→ **WHAT THE TASK REQUIRES**: Exactly as they appear, restate the lines of the material, from the first through the one containing "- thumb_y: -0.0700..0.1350".
SUPPLIED MATERIAL START
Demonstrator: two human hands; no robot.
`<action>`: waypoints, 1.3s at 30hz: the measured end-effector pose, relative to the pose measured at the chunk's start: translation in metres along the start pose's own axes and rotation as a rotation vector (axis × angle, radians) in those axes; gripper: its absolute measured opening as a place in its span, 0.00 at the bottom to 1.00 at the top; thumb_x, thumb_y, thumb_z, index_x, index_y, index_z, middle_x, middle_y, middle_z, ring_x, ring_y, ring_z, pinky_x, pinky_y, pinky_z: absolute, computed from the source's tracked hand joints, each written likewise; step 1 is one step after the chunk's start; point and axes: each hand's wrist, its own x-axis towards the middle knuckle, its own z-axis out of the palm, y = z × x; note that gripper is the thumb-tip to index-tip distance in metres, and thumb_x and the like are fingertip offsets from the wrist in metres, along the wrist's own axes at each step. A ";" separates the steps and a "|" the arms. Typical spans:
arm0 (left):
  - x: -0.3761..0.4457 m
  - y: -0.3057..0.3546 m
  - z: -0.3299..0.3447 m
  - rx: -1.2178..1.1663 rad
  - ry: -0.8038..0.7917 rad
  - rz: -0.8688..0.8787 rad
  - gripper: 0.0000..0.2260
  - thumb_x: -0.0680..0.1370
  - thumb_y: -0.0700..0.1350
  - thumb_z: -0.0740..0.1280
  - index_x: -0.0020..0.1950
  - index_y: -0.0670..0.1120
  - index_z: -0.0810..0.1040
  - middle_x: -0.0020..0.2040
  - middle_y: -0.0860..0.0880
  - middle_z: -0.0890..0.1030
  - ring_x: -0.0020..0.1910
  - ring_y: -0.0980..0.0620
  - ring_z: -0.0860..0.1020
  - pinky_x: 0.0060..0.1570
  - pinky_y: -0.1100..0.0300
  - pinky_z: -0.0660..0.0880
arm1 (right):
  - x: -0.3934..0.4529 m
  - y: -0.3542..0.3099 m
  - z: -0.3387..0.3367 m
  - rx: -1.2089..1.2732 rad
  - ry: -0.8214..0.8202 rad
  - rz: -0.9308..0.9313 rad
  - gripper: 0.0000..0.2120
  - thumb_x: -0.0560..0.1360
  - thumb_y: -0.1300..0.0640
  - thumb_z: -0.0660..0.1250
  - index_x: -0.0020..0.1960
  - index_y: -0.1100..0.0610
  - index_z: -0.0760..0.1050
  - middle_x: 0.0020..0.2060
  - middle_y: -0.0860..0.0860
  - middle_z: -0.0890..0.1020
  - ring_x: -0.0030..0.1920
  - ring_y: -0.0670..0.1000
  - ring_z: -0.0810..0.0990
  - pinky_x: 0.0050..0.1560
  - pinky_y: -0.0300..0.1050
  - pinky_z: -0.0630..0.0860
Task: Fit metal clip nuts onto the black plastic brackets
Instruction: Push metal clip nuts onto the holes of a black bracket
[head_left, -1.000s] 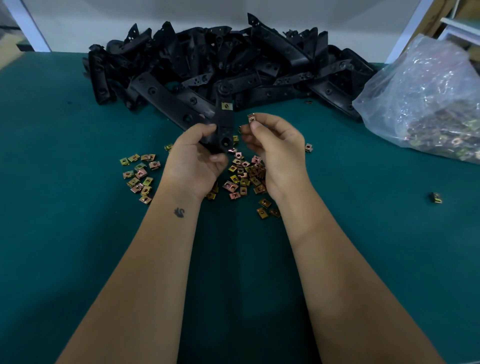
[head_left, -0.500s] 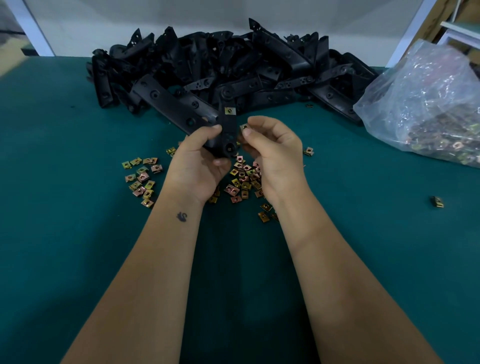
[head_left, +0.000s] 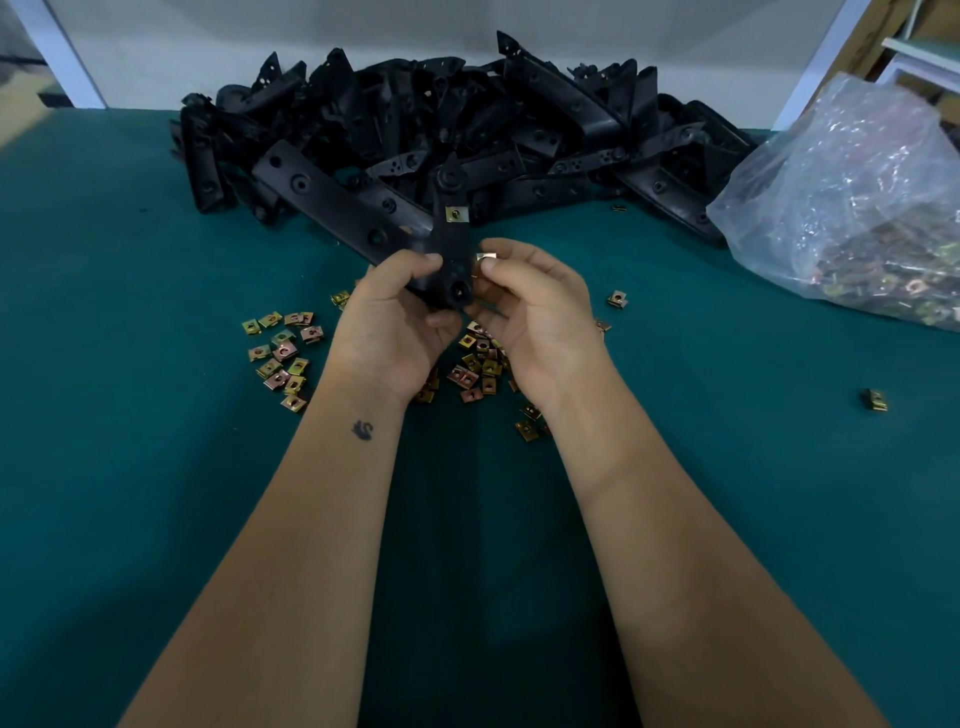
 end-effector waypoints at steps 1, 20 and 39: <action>0.000 0.000 0.000 0.004 0.000 0.003 0.17 0.74 0.38 0.62 0.63 0.42 0.69 0.56 0.44 0.73 0.41 0.54 0.74 0.27 0.69 0.62 | 0.000 0.000 0.000 -0.003 -0.007 0.004 0.09 0.76 0.71 0.64 0.42 0.59 0.78 0.34 0.51 0.83 0.37 0.48 0.81 0.45 0.46 0.80; 0.004 -0.002 -0.001 0.137 -0.101 0.122 0.13 0.80 0.36 0.63 0.64 0.45 0.70 0.52 0.49 0.80 0.47 0.55 0.78 0.44 0.64 0.73 | 0.001 -0.005 -0.005 0.008 -0.006 -0.018 0.11 0.73 0.73 0.68 0.50 0.60 0.77 0.33 0.50 0.82 0.35 0.44 0.81 0.40 0.36 0.77; 0.000 0.001 -0.004 0.145 -0.261 0.074 0.15 0.73 0.38 0.66 0.58 0.47 0.70 0.52 0.48 0.83 0.48 0.53 0.83 0.45 0.63 0.78 | 0.000 -0.017 -0.010 -0.072 -0.116 0.017 0.14 0.73 0.75 0.65 0.43 0.58 0.70 0.26 0.46 0.78 0.30 0.42 0.77 0.35 0.34 0.74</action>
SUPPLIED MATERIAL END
→ **WRITTEN ANSWER**:
Demonstrator: two human hands; no robot.
`<action>`: waypoints, 1.3s at 30hz: the measured end-effector pose, relative to the pose measured at the chunk's start: translation in metres along the start pose's own axes and rotation as a rotation vector (axis × angle, radians) in those axes; gripper: its absolute measured opening as a place in its span, 0.00 at the bottom to 1.00 at the top; thumb_x, thumb_y, thumb_z, index_x, index_y, index_z, middle_x, middle_y, middle_z, ring_x, ring_y, ring_z, pinky_x, pinky_y, pinky_z: absolute, computed from the source's tracked hand joints, each written likewise; step 1 is one step after the chunk's start; point and axes: each hand's wrist, its own x-axis towards the middle knuckle, its own z-axis out of the palm, y = z × x; note that gripper is the thumb-tip to index-tip distance in metres, and thumb_x and the like are fingertip offsets from the wrist in metres, along the wrist's own axes at each step. A ";" separates the steps and a "|" the arms. Typical spans:
arm0 (left):
  - x: -0.3761..0.4457 m
  - y: -0.3057..0.3546 m
  - z: -0.3299..0.3447 m
  - rx: -1.2178..1.1663 rad
  - ry: -0.8038..0.7917 rad
  - rz: -0.8688..0.8787 rad
  - gripper: 0.0000..0.2260
  - thumb_x: -0.0680..0.1370
  - thumb_y: -0.0700..0.1350

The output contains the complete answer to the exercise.